## [PROBLEM DETAILS]
Start at the line in the entries below that contains "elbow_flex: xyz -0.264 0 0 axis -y", stop at the line that contains "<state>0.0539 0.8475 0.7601", and output exactly the lines in that span, both ends included.

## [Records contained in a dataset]
Segment Open

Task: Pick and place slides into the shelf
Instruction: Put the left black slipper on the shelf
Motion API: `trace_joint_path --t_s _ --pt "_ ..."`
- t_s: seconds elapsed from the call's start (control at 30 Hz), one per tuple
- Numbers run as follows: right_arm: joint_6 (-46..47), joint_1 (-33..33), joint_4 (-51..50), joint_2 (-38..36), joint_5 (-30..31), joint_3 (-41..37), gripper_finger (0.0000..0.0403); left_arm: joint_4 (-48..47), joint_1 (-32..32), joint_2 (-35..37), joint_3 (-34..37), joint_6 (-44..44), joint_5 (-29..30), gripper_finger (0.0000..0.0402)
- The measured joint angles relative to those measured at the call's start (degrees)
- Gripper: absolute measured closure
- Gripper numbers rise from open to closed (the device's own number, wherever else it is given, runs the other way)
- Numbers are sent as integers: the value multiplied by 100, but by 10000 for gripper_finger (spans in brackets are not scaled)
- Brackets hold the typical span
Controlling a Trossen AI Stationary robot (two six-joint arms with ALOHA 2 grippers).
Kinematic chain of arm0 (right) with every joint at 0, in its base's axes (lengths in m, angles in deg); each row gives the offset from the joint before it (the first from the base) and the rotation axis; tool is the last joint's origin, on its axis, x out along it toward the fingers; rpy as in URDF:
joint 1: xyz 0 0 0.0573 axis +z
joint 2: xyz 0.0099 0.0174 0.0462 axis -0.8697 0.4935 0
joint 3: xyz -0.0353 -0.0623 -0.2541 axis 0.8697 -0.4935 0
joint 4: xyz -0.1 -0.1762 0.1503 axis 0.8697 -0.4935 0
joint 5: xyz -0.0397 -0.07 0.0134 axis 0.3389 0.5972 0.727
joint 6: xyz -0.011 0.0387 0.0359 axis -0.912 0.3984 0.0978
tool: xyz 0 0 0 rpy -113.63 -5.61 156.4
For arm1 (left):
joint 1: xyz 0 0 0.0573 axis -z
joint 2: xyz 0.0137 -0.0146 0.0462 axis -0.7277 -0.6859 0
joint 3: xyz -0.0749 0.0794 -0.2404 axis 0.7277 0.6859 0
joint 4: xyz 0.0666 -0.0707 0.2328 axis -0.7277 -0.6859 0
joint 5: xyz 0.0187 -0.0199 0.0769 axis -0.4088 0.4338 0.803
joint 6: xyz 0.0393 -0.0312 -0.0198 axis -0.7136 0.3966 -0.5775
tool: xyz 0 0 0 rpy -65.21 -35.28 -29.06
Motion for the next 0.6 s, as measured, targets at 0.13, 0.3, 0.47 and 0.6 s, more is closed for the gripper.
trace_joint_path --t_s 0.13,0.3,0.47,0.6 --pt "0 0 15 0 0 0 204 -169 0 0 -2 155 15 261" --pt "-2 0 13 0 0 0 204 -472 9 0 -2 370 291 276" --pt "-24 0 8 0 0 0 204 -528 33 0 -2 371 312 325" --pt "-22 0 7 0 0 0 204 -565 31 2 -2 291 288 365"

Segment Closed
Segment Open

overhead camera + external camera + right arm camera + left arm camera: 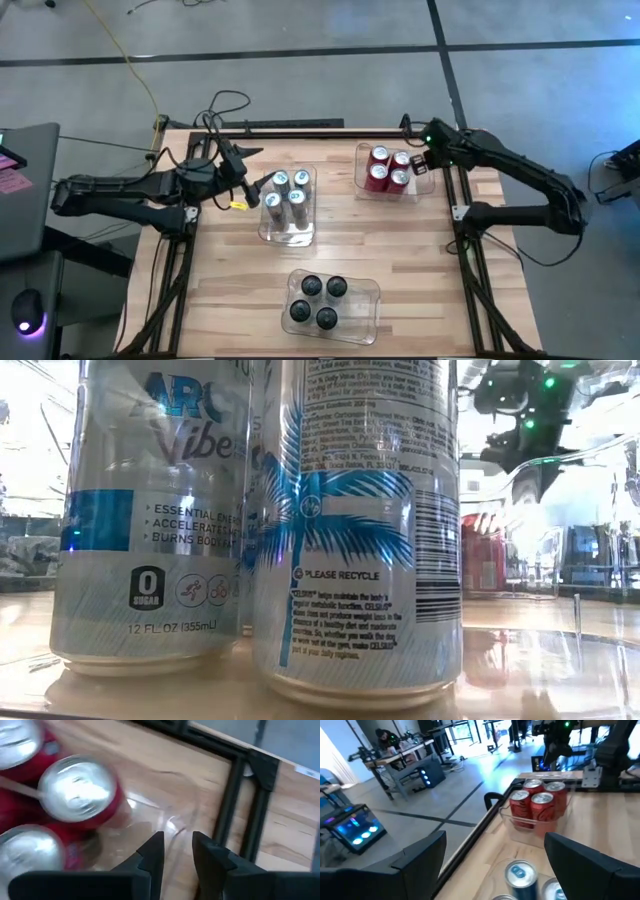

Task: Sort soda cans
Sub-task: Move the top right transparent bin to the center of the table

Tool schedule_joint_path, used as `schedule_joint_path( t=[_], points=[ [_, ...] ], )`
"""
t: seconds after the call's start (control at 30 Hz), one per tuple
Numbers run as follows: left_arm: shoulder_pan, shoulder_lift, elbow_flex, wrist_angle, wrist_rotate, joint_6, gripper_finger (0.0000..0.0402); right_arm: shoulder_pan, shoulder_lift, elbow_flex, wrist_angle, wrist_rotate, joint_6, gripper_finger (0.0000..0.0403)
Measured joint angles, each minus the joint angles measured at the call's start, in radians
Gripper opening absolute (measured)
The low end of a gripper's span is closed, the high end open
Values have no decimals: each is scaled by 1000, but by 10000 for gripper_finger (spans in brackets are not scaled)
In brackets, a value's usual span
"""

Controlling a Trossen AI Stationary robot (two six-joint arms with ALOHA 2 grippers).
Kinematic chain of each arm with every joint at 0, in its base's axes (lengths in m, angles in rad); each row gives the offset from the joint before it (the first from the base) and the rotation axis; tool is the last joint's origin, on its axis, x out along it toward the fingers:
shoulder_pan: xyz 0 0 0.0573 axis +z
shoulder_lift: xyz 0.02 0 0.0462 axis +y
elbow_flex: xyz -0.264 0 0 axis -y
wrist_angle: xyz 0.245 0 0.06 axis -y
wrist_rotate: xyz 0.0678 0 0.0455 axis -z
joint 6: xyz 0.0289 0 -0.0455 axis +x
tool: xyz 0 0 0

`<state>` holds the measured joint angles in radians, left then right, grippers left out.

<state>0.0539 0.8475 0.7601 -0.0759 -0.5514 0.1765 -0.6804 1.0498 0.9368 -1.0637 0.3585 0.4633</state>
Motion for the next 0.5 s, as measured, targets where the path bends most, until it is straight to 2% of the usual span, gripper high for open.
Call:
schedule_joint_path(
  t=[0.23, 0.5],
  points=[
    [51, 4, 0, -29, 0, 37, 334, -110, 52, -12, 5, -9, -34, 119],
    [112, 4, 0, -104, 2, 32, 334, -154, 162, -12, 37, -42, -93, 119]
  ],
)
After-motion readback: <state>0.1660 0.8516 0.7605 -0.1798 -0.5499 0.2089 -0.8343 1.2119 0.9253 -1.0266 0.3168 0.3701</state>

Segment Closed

## [TASK RESULT]
elbow_flex: xyz -0.264 0 0 axis -y
wrist_angle: xyz 0.245 0 0.06 axis -y
wrist_rotate: xyz 0.0678 0 0.0455 axis -z
joint 6: xyz 0.0289 0 -0.0455 axis +x
tool: xyz 0 0 0

`<state>` holds the measured joint angles in radians, left then right, grippers left out.

<state>0.0539 0.8475 0.7601 -0.0759 -0.5514 0.1765 -0.6804 1.0498 0.9368 -1.0637 0.3585 0.4633</state>

Nothing else belongs in this output.